What Everything, Everywhere, All at Once’s Oscar Hall Means for Asian Americans

When the Oscars are handed out every year, America’s soft power absolutely electrifies around the world. People all over the world rejoice when a film or actor associated with their collective identity wins an award. Indians are jubilant that RRR won the Best Original Film Song Oscar for its dance sensation Nattu Nattu. But their joy pales in comparison to the honors bestowed on Asian Americans by Everything, Everywhere, All at Once, which received 11 nominations and won seven Oscars – Best Picture, Best Actress, Best Director, Best Original Screenplay, One for Best Actor in a Supporting Role, Best Actress in a Supporting Role and Best Editing.

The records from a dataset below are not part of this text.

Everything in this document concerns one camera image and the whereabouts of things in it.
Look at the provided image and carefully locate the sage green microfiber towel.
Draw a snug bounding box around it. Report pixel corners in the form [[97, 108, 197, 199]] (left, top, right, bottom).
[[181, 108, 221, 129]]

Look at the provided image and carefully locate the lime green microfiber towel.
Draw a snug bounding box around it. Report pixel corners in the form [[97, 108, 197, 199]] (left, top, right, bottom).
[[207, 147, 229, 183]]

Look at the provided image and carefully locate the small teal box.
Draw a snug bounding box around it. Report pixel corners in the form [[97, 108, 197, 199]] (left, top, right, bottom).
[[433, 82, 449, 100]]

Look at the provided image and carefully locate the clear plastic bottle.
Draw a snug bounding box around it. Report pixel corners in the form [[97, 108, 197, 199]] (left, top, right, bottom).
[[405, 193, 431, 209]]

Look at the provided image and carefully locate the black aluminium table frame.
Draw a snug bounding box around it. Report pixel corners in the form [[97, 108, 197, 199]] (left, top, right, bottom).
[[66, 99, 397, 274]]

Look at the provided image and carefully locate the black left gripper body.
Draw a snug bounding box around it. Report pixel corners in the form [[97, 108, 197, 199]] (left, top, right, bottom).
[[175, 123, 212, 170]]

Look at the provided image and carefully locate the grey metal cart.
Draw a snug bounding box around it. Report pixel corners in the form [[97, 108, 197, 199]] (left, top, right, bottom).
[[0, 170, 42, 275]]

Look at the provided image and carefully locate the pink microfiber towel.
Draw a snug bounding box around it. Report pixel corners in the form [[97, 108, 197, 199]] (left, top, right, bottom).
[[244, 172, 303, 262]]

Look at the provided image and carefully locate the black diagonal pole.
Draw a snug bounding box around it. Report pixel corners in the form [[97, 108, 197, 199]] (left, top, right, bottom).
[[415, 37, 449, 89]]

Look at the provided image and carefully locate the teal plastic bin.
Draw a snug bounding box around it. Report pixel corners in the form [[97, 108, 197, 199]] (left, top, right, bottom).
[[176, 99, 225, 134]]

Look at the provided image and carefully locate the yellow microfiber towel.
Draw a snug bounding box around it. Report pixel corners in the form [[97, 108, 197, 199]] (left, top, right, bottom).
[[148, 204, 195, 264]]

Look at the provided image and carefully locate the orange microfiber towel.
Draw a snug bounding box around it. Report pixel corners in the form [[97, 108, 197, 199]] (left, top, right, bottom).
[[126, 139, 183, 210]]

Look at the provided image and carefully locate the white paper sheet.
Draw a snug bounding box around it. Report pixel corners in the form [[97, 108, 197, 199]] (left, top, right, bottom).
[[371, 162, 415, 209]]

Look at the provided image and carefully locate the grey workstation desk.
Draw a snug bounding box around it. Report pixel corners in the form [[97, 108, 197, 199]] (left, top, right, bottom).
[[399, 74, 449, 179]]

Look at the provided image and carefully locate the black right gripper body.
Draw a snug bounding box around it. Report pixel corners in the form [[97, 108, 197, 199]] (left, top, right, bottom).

This is the first time that the same film has won Best Film, Best Actress, Best Supporting Actor and Best Supporting Actress. It is also the first time an Asian-American man has won the award for a leading role, and the second time a woman of color has won Best Actor at the Oscars in its 95-year history.

Asian Americans make up 6.2% of the US population and are one of the highest achieving communities. Yet their representation in popular culture has been both stereotypical and exotic, far outside the mainstream. Michelle Yeoh recently recalled that she was asked if she could speak English. Screenwriter and co-director Daniel Kwan as well as producer Jonathan Wang are Asian-American.

Seven Oscars for Everything, Everywhere, All at Once goes some way towards correcting this imbalance. (Meanwhile, in China, the official Xinhua news agency has taken pains to clarify that Michelle Yeoh is a Chinese-Malaysian actress.)

The film’s main theme – the conflict that attends relationships between parents and children, particularly between mother and daughter – is universal, but it is explored in a uniquely Asian-American setting. It tells the story of a middle-aged woman who runs a laundromat, struggles with tax returns, and has a troubled marriage and a daughter with views on life that deviate significantly from tradition.

Naturally, several members of the cast are Asian-American, including Chinese-American and Vietnamese American. Yeoh, who plays the lead character, won a Best Actress Oscar for her portrayal of Asian-American portrayals in mainstream American films, usually filled with foreign sexualization of women.

The film has been described as a sci-fi film as its lead characters are transported to multiple universes. This is a superficial reading of both film and science fiction. The multiverse in the film is not the spatially separated locations that science allows mankind to traverse. The film explores the possible consequences of each of the myriad choices that a person faces at any critical moment in his or her life, each choice creating a universe that is different from the one created by those not taken. .

It explores these realms in a unique way with kung-fu fighting, magical transport between universes, bureaucratic labyrinths, and references to iconic films of the past such as 2001: A Space Odyssey and Ratatouille. It’s magical realism that takes flight as the film explores the many artistic possibilities the medium offers. It delights in the pace of a Formula One race and, at the same time, is one of the most tender films of recent times.

The seven Oscars it won has the potential to add to the ongoing culture wars in American politics. On one level, the awards enhance America’s appeal around the world as a diverse culture strengthened by each piece of diversity, an example of human solidarity through cultural differences. At the same time, it underscores that the rise of a homogeneous, white Anglo-Saxon culture as the quintessentially American example is a thing of the past. This may frustrate those who yearn to ‘make America great again’.